Copernicus' father married Barbara Watzenrode, the astronomer's mother, between 1461 and 1464.[6] He died about 1483
Nicolaus' mother, Barbara Watzenrode, was the daughter of a wealthy Toruń patrician and city councillor, Lucas Watzenrode the Elder (deceased 1462), and Katarzyna (widow of Jan Peckau), mentioned in other sources as Katarzyna "Rüdiger gente Modlibog" (deceased 1476).[4] The Watzenrode family, like the Kopernik family, had come from Silesia from near Świdnica (Schweidnitz), and after 1360 had settled in Toruń. They soon became one of the wealthiest and most influential patrician families.[4] Through the Watzenrodes' extensive family relationships by marriage, Copernicus was related to wealthy families of Toruń, Danzig and Elbląg (Elbing), and to prominent noble families of Prussia: the Czapskis, Działyńskis, Konopackis and Kościeleckis.[4] The Modlibógs (the Polish name means "Pray God") were a prominent Polish family who had been well known in Poland's history since 1271.[11] Lucas and Katherine had three children: Lucas Watzenrode the Younger (1447–1512), who would become Bishop of Warmia and Copernicus' patron; Barbara, the astronomer's mother (deceased after 1495); and Christina (deceased before 1502), who in 1459 married the Toruń merchant and mayor, Tiedeman von Allen.[4]

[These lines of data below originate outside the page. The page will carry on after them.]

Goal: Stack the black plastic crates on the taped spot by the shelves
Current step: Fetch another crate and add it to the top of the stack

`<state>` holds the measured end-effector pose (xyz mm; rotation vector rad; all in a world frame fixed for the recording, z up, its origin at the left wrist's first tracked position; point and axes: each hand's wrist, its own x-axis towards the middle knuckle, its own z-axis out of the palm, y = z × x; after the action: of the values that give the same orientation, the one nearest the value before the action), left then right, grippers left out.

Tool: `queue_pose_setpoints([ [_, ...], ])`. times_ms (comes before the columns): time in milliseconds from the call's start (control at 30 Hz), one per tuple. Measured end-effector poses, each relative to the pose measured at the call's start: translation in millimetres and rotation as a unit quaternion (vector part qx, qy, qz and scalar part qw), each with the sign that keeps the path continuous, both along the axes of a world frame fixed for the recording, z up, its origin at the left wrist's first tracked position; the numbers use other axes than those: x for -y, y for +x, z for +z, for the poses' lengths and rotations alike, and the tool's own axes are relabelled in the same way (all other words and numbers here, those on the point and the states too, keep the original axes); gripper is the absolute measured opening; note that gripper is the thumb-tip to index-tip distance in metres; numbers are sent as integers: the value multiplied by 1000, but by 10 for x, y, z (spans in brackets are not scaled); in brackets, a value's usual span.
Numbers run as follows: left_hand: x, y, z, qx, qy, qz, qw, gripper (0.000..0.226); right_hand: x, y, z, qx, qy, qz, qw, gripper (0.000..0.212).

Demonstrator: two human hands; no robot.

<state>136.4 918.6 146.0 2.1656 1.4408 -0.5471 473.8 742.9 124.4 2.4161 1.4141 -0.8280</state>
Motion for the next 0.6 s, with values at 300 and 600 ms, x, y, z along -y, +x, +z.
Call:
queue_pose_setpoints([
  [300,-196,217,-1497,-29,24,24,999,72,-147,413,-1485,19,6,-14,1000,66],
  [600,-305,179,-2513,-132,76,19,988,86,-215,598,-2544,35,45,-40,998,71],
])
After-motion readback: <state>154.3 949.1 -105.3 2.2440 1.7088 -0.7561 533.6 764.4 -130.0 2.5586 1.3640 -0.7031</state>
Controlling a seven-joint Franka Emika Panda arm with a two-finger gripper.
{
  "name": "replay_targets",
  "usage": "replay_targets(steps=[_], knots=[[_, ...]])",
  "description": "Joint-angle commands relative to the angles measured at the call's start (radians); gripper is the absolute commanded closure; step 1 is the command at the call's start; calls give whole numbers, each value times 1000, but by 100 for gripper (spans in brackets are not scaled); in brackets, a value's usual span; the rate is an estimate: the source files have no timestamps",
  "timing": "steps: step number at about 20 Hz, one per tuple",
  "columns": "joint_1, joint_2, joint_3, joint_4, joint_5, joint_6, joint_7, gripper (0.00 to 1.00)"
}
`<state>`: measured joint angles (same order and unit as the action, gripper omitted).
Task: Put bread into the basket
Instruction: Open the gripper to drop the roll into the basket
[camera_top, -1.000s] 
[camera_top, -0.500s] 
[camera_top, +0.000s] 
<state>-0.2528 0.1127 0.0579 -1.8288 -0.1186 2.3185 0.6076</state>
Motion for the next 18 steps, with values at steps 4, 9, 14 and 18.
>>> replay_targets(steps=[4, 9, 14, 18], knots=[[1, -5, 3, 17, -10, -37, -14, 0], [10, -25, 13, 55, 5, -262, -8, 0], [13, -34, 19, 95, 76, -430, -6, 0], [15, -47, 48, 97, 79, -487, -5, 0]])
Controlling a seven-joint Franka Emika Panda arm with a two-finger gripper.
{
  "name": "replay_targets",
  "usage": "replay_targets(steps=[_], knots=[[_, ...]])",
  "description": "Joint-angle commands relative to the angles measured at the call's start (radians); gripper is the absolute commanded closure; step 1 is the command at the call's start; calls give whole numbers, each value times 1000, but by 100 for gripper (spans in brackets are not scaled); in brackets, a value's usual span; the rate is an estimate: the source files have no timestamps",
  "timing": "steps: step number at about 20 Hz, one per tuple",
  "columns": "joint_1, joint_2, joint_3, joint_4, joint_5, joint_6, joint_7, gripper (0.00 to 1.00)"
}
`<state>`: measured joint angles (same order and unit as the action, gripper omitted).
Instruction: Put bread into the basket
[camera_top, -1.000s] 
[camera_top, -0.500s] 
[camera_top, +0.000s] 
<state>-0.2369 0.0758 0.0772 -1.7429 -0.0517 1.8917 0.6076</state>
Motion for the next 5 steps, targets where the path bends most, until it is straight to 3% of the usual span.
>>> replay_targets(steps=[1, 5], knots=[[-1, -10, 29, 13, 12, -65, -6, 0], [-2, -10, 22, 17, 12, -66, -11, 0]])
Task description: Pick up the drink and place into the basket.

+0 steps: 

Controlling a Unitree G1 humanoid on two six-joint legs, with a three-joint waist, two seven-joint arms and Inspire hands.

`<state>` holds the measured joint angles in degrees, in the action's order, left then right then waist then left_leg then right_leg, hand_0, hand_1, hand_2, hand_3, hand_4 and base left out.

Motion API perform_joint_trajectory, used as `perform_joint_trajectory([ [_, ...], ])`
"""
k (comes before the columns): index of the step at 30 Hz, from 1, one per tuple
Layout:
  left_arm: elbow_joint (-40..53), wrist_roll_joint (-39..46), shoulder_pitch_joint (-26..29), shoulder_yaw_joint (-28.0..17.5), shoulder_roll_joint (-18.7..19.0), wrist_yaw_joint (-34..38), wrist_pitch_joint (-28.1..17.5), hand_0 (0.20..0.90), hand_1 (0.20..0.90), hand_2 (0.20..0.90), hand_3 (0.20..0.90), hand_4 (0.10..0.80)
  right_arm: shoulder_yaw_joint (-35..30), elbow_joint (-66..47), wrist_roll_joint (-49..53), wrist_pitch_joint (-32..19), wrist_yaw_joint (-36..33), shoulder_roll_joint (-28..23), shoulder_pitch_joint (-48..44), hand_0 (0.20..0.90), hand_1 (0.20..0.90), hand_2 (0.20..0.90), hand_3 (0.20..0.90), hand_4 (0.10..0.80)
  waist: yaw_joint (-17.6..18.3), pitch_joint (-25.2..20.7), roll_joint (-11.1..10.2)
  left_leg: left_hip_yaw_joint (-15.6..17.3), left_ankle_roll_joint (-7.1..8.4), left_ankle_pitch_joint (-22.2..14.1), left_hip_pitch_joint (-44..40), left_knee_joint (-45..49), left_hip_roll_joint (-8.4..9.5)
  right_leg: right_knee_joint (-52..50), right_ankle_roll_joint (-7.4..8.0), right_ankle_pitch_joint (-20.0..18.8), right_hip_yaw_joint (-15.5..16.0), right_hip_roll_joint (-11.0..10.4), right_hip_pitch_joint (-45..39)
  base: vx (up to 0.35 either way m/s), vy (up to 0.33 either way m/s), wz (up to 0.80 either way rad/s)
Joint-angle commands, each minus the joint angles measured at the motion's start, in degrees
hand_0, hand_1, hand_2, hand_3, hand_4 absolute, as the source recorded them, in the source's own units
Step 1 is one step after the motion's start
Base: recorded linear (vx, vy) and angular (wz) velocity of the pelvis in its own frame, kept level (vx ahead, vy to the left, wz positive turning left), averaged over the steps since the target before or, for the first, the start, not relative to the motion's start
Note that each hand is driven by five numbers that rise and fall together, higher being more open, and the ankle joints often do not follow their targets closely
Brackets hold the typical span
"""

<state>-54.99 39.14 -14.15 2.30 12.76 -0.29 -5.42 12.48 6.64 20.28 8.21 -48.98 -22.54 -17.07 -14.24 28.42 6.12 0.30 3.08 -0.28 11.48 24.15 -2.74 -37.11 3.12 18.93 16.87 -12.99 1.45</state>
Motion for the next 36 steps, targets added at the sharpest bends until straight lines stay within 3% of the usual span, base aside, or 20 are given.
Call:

Lucas Watzenrode the Elder, a wealthy merchant and in 1439–62 president of the judicial bench, was a decided opponent of the Teutonic Knights.[4] In 1453 he was the delegate from Toruń at the Grudziądz (Graudenz) conference that planned the uprising against them.[4] During the ensuing Thirteen Years' War (1454–66), he actively supported the Prussian cities' war effort with substantial monetary subsidies (only part of which he later re-claimed), with political activity in Toruń and Danzig, and by personally fighting in battles at Łasin (Lessen) and Malbork (Marienburg).[4] He died in 1462.[4]
Lucas Watzenrode the Younger, the astronomer's maternal uncle and patron, was educated at the University of Kraków (now Jagiellonian University) and at the universities of Cologne and Bologna. He was a bitter opponent of the Teutonic Order, and its Grand Master once referred to him as "the devil incarnate".
In 1489 Watzenrode was elected Bishop of Warmia (Ermeland, Ermland) against the preference of King Casimir IV, who had hoped to install his own son in that seat. As a result, Watzenrode quarreled with the king until Casimir IV's death three years later. Watzenrode was then able to form close relations with three successive Polish monarchs: John I Albert, Alexander Jagiellon, and Sigismund I the Old. He was a friend and key advisor to each ruler, and his influence greatly strengthened the ties between Warmia and Poland proper. Watzenrode came to be considered the most powerful man in Warmia, and his wealth, connections and influence allowed him to secure Copernicus' education and career as a canon at Frombork Cathedral.